Politics / Business

Govt to launch new rules for rockets

15:12 pm on 14 June 2016

The government has started setting up a regulatory regime to allow rockets to be launched into outer space from New Zealand.

Prime Minister John Key and Rocket Lab chief executive Peter Beck (file) Photo: RNZ / Sally Murphy

New Zealand-based start-up Rocket Lab has said it aims to send frequent low-cost rockets carrying satellites into space from the Mahia Peninsula, from as early as next year.

The government said today it would introduce an Outer Space and High Altitude Activities Bill to Parliament, and would also sign an agreement on technology safeguards with the United States - where Rocket Lab's parent company is based.

Economic Development Minister Steven Joyce said the regulations were required so the rockets could be launched safely.

"They [Rocket Lab] intend to launch them quite regularly. My understanding is they have a number of launch customers, in the United States primarily."
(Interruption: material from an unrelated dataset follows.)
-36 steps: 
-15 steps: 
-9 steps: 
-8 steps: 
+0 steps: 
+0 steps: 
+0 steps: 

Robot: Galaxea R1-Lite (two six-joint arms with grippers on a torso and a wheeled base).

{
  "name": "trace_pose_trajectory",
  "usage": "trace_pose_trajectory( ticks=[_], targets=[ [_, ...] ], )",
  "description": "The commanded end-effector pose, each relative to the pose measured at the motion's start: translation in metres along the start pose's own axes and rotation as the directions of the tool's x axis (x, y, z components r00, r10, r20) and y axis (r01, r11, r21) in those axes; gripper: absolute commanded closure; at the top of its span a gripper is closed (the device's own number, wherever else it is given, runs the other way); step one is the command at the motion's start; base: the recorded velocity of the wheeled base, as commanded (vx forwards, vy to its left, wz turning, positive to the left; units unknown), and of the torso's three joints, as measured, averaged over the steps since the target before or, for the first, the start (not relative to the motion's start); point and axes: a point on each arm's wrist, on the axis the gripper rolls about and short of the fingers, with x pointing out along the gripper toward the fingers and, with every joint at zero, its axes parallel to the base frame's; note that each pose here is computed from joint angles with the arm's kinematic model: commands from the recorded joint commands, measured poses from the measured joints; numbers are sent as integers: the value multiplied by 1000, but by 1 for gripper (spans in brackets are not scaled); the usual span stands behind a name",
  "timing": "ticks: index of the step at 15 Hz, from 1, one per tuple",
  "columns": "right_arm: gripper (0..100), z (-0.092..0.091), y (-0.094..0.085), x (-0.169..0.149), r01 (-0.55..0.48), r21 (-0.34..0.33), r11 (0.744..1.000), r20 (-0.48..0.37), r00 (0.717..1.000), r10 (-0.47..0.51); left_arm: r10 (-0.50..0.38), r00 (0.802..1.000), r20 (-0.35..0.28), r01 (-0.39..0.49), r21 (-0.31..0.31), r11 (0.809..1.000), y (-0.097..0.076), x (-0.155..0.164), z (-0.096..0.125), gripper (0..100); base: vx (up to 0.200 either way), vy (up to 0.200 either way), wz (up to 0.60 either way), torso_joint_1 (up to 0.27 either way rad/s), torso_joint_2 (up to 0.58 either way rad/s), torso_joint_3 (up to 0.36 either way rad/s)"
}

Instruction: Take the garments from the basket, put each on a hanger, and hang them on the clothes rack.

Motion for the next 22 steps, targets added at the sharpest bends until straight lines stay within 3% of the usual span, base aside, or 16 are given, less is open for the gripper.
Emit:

Rocket Lab's primary areas of interest were scientific research and telecommunications, Mr Joyce said.

Rocket Lab's Electron is designed to deliver small satellites to orbit. Photo: SUPPLIED / Rocket Lab

"And also earth observation - for the sorts of technology [which are] in the areas like water management and those precision agriculture areas, which are increasingly using information sourced from observation satellites."

The rockets could eventually be launched monthly, he said.

"But it would be a matter of their arrangements with the Wairoa District Council, which has approved how often they can launch and so on."

New Zealand also intended to sign the United Nations Convention on Registration of Objects Launched into Outer Space, which would require the country to keep a register of the space objects it launched.